(ScreenShot de « La mer du milieu » Réalisation Jean-Marc Chapoulie & Nathalie Quintane / 2019)
Equinoxe
Le temps se fend comme un fruit, entre obscurité et lumière
et une brume habituelle traîne
au dessus de cette étendue
j’ai parcouru septembre de bout en bout,
pieds nus, de pièce en pièce
portant à la main un couteau bien aiguisé pour couper tige ou racine
ou mèche les yeux ouverts
aux coquilles d’abalone flammes des bougies commémoratives
citrons fendus roses couchées
le long de poutres se carbonisant Choses belles
: : acres mornes de pays développé à l’image de son nom: Nulle part
marécages détritus brûlés menaçants en son coeur
orbite métal d’arme sang bleu de minuit et
masques mystifiants je croyais savoir
que l’histoire n’était pas un roman
Ainsi puis-je dire que ce n’était pas moi fichée comme l’Innocence
qui te trahis servant (en protestant toujours)
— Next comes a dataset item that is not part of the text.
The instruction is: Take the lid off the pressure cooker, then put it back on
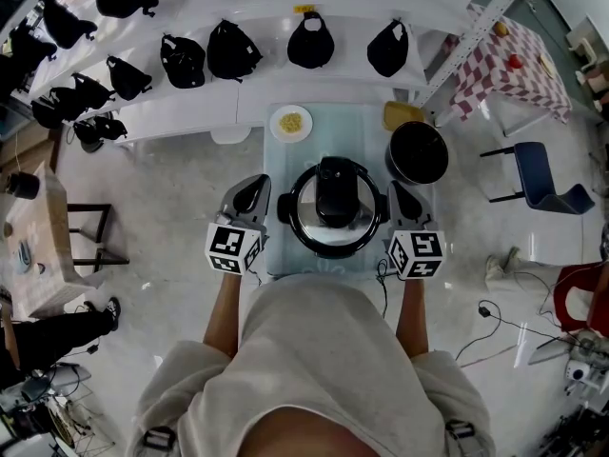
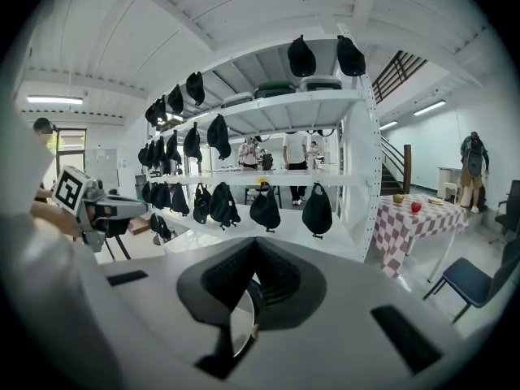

les desseins de mon gouvernement
pensant que nous arriverions à construire un lieu
où la poésie vieille forme subversive
pousse de Nulle part ici?
où la peau pourrait reposer sur la peau
un lieu « hors limites »
Peux dire que je me suis trompée ?
Être si meurtrie: dans les organes écheveaux de la conscience
Encore et encore avons laissé faire
du mal aux autres broyant le noyau de l’âme
cet ego à la tonalité sourde libéré, essaimant dans le monde
si meurtri : cœur spleen longs rubans enflammés
des intestins
le collier vertical de l’épine dorsale oscillant
Avons laissé essaimer
en nous laissé advenir
comme cela se doit, au plus profond
mais avant ceci : longtemps avant ceci ces autres yeux
frontalement se sont exposés, ont parlé
2001
(p. 96)
Adrienne Rich – Paroles d’un monde difficile, poèmes 1988-2004.